Health Check

Health check intends to provide a unique approach to check the health status of the OAP server. It includes the health status of modules, GraphQL, and gRPC services readiness.

0 means healthy, and more than 0 means unhealthy. less than 0 means that the OAP doesn’t start up.

Health Checker Module.

The Health Checker module helps observe the health status of modules. You may activate it as follows:

health-checker:
  selector: ${SW_HEALTH_CHECKER:default}
  default:
    checkIntervalSeconds: ${SW_HEALTH_CHECKER_INTERVAL_SECONDS:5}

Note: The telemetry module should be enabled at the same time. This means that the provider should not be - and none.

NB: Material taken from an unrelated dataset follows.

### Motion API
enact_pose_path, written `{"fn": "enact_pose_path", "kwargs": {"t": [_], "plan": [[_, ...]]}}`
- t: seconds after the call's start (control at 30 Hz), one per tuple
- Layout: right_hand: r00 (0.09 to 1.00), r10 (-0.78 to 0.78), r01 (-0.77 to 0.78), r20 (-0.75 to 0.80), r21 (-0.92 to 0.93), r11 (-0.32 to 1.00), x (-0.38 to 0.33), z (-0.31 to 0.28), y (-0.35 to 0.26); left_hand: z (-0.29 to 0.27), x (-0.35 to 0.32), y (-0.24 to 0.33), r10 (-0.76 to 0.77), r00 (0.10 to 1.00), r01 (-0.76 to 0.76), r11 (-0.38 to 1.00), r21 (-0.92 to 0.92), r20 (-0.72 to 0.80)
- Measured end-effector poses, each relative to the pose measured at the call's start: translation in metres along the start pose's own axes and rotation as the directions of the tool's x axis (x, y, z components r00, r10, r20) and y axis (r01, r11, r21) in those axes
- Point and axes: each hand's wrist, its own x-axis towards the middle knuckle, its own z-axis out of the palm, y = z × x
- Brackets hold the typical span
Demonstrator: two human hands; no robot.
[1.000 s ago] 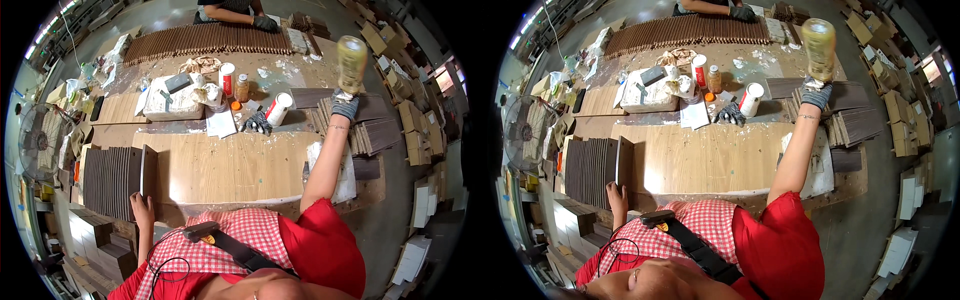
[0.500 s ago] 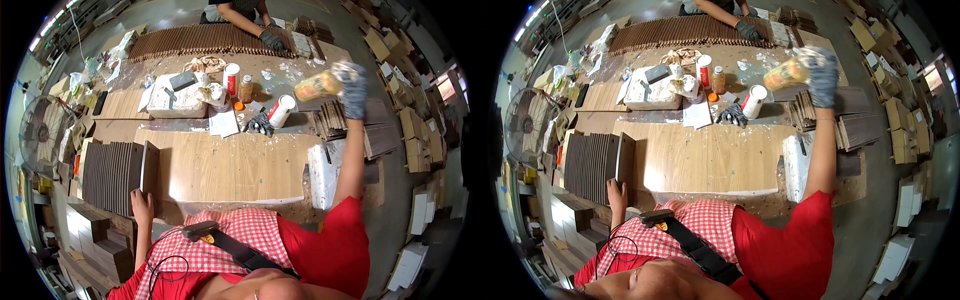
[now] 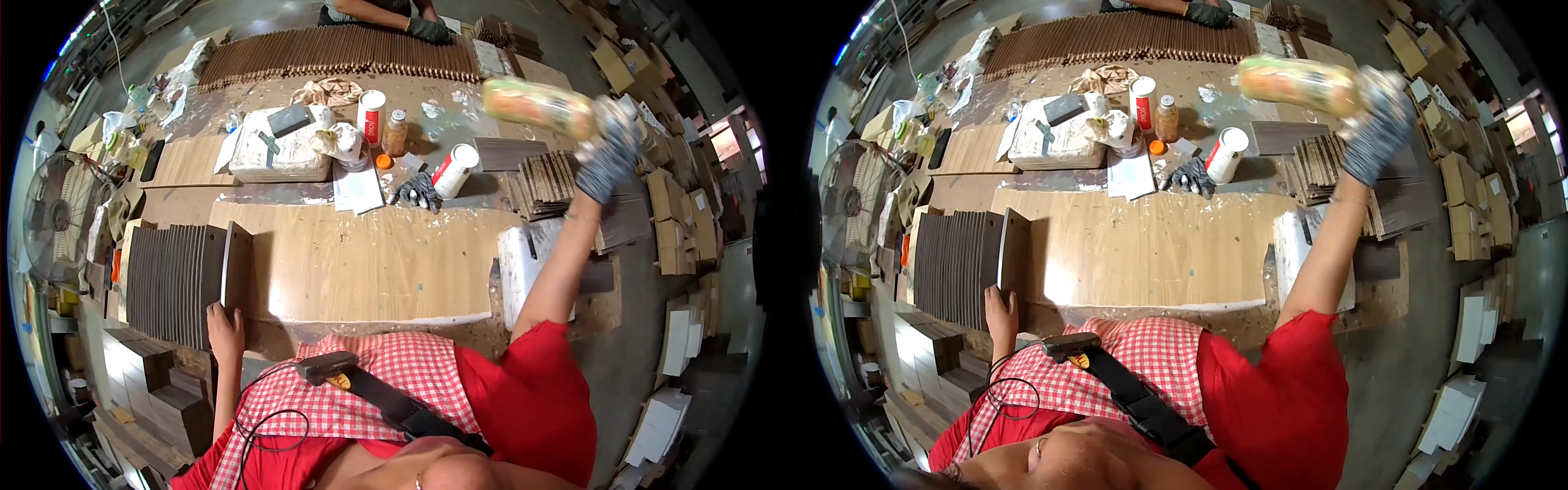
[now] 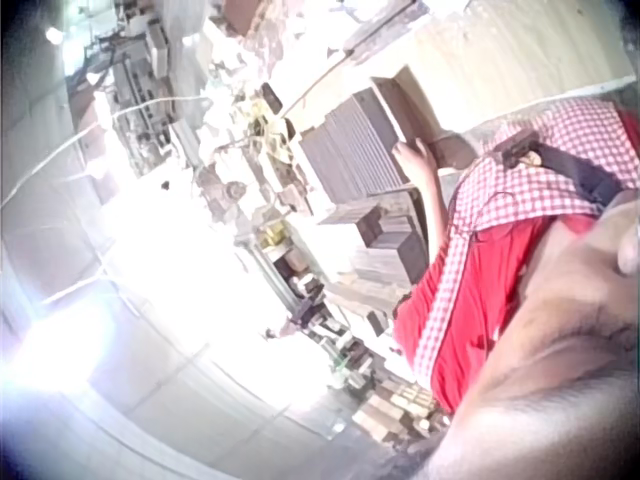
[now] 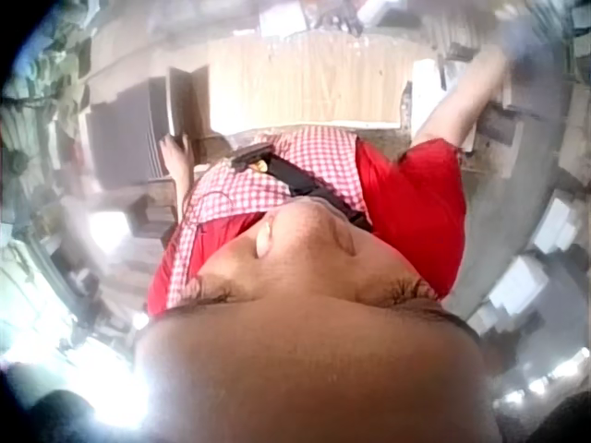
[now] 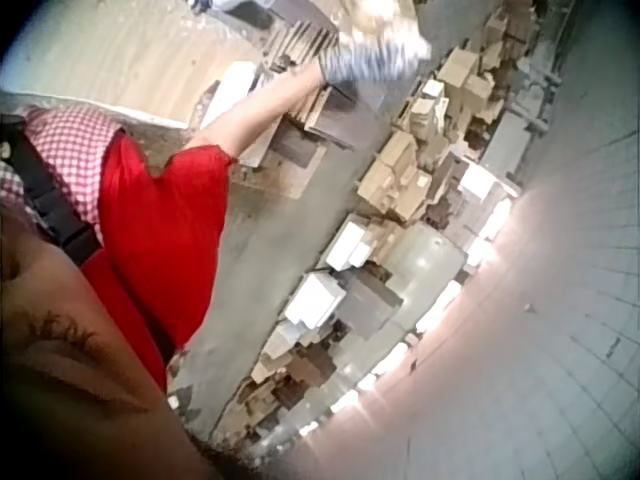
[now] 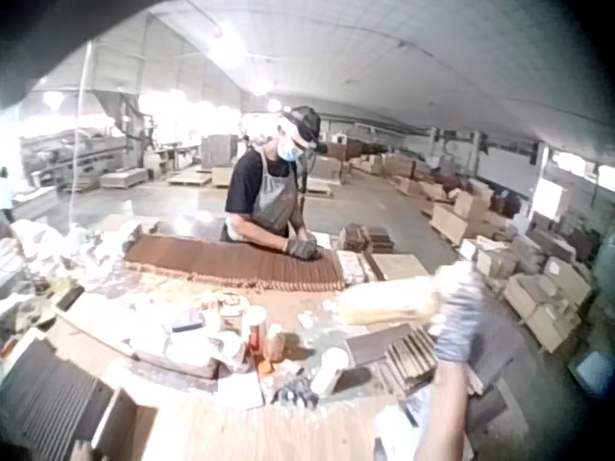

After that, we can check the OAP server health status by querying GraphQL:

query{
  checkHealth{
    score
    details
  }
}

If the OAP server is healthy, the response should be

{
  "data": {
    "checkHealth": {
      "score": 0,
      "details": ""
    }
  }
}

If some modules are unhealthy (e.g. storage H2 is down), then the result may look as follows:

{
  "data": {
    "checkHealth": {
      "score": 1,
      "details": "storage_h2,"
    }
  }
}

Refer to checkHealth query for more details.

The readiness of GraphQL and gRPC

Use the query above to check the readiness of GraphQL.

OAP has implemented the gRPC Health Checking Protocol. You may use the grpc-health-probe or any other tools to check the health of OAP gRPC services.

CLI tool

Please follow the CLI doc to get the health status score directly through the checkhealth command.